### What is being asked
When you reach the entries below, transcribe each one exactly as it stands.
START Records for this task
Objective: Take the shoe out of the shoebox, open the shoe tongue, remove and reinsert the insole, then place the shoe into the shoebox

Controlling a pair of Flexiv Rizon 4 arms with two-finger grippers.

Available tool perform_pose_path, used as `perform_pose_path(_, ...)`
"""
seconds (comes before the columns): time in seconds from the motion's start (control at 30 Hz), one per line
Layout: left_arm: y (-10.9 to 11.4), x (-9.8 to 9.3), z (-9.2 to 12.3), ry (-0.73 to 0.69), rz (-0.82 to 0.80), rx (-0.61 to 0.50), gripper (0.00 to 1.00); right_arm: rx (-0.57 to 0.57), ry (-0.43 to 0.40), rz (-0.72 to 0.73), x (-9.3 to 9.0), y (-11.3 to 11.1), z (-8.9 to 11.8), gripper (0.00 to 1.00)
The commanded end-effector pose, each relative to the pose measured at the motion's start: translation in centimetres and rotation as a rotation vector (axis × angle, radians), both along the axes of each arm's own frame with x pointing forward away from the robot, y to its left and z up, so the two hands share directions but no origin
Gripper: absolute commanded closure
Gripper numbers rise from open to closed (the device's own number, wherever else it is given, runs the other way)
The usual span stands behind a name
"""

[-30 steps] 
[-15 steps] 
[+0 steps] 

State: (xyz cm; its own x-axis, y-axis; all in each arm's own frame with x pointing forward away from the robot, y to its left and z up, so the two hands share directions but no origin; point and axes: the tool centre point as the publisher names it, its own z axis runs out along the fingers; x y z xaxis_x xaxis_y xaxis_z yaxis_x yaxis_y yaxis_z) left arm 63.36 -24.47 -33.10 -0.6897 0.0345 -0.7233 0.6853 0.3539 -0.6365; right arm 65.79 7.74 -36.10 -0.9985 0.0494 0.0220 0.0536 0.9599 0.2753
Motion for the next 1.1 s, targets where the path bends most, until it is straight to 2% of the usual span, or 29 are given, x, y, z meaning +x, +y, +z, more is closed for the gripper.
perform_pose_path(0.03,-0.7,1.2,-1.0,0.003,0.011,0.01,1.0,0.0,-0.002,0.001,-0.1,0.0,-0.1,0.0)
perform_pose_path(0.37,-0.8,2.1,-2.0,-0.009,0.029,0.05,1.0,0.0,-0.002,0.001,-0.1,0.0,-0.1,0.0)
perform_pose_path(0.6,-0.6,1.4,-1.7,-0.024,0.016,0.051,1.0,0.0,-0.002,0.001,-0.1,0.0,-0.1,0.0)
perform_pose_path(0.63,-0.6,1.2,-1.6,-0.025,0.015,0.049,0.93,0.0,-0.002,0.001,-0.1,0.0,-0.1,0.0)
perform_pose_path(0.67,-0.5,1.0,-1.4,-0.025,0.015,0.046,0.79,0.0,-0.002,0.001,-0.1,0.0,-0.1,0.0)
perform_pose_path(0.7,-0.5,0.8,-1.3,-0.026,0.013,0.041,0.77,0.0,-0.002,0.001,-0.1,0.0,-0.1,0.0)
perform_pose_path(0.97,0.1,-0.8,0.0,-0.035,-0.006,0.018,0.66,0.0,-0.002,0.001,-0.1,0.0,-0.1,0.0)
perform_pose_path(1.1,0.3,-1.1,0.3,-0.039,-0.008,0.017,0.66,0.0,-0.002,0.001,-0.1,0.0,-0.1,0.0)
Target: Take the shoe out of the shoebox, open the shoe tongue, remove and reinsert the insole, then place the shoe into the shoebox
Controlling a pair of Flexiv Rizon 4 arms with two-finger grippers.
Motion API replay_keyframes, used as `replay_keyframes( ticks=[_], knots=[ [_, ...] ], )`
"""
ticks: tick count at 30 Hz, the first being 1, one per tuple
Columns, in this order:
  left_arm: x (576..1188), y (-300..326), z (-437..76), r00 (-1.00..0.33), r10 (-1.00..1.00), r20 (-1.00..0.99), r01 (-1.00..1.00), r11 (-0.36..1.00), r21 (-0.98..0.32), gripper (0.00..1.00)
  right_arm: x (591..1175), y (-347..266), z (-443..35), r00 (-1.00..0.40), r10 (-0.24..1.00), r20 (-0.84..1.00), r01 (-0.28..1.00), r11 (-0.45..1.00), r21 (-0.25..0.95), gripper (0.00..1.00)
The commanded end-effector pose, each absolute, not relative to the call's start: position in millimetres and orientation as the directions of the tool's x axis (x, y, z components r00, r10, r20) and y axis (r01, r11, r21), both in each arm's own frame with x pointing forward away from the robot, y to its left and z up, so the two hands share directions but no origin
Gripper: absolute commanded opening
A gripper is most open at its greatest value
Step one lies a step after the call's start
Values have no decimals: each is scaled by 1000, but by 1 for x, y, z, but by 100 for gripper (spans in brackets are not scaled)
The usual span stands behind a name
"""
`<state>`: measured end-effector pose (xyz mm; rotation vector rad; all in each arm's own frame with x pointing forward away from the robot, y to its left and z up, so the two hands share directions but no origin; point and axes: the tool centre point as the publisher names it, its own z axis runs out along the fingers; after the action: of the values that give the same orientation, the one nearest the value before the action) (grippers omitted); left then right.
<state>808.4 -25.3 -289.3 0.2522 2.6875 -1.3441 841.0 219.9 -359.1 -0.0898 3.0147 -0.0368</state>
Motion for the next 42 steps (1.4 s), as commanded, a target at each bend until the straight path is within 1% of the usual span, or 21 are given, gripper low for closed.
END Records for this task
### Answer box
Objective: Take the shoe out of the shoebox, open the shoe tongue, remove and reinsert the insole, then place the shoe into the shoebox

Controlling a pair of Flexiv Rizon 4 arms with two-finger grippers.

Available tool perform_pose_path, used as `perform_pose_path(_, ...)`
"""
seconds (comes before the columns): time in seconds from the motion's start (control at 30 Hz), one per line
Layout: left_arm: y (-10.9 to 11.4), x (-9.8 to 9.3), z (-9.2 to 12.3), ry (-0.73 to 0.69), rz (-0.82 to 0.80), rx (-0.61 to 0.50), gripper (0.00 to 1.00); right_arm: rx (-0.57 to 0.57), ry (-0.43 to 0.40), rz (-0.72 to 0.73), x (-9.3 to 9.0), y (-11.3 to 11.1), z (-8.9 to 11.8), gripper (0.00 to 1.00)
The commanded end-effector pose, each relative to the pose measured at the motion's start: translation in centimetres and rotation as a rotation vector (axis × angle, radians), both along the axes of each arm's own frame with x pointing forward away from the robot, y to its left and z up, so the two hands share directions but no origin
Gripper: absolute commanded closure
Gripper numbers rise from open to closed (the device's own number, wherever else it is given, runs the other way)
The usual span stands behind a name
"""

[-30 steps] 
[-15 steps] 
[+0 steps] 

State: (xyz cm; its own x-axis, y-axis; all in each arm's own frame with x pointing forward away from the robot, y to its left and z up, so the two hands share directions but no origin; point and axes: the tool centre point as the publisher names it, its own z axis runs out along the fingers; x y z xaxis_x xaxis_y xaxis_z yaxis_x yaxis_y yaxis_z) left arm 63.36 -24.47 -33.10 -0.6897 0.0345 -0.7233 0.6853 0.3539 -0.6365; right arm 65.79 7.74 -36.10 -0.9985 0.0494 0.0220 0.0536 0.9599 0.2753
Motion for the next 1.1 s, targets where the path bends most, until it is straight to 2% of the usual span, or 29 are given, x, y, z meaning +x, +y, +z, more is closed for the gripper.
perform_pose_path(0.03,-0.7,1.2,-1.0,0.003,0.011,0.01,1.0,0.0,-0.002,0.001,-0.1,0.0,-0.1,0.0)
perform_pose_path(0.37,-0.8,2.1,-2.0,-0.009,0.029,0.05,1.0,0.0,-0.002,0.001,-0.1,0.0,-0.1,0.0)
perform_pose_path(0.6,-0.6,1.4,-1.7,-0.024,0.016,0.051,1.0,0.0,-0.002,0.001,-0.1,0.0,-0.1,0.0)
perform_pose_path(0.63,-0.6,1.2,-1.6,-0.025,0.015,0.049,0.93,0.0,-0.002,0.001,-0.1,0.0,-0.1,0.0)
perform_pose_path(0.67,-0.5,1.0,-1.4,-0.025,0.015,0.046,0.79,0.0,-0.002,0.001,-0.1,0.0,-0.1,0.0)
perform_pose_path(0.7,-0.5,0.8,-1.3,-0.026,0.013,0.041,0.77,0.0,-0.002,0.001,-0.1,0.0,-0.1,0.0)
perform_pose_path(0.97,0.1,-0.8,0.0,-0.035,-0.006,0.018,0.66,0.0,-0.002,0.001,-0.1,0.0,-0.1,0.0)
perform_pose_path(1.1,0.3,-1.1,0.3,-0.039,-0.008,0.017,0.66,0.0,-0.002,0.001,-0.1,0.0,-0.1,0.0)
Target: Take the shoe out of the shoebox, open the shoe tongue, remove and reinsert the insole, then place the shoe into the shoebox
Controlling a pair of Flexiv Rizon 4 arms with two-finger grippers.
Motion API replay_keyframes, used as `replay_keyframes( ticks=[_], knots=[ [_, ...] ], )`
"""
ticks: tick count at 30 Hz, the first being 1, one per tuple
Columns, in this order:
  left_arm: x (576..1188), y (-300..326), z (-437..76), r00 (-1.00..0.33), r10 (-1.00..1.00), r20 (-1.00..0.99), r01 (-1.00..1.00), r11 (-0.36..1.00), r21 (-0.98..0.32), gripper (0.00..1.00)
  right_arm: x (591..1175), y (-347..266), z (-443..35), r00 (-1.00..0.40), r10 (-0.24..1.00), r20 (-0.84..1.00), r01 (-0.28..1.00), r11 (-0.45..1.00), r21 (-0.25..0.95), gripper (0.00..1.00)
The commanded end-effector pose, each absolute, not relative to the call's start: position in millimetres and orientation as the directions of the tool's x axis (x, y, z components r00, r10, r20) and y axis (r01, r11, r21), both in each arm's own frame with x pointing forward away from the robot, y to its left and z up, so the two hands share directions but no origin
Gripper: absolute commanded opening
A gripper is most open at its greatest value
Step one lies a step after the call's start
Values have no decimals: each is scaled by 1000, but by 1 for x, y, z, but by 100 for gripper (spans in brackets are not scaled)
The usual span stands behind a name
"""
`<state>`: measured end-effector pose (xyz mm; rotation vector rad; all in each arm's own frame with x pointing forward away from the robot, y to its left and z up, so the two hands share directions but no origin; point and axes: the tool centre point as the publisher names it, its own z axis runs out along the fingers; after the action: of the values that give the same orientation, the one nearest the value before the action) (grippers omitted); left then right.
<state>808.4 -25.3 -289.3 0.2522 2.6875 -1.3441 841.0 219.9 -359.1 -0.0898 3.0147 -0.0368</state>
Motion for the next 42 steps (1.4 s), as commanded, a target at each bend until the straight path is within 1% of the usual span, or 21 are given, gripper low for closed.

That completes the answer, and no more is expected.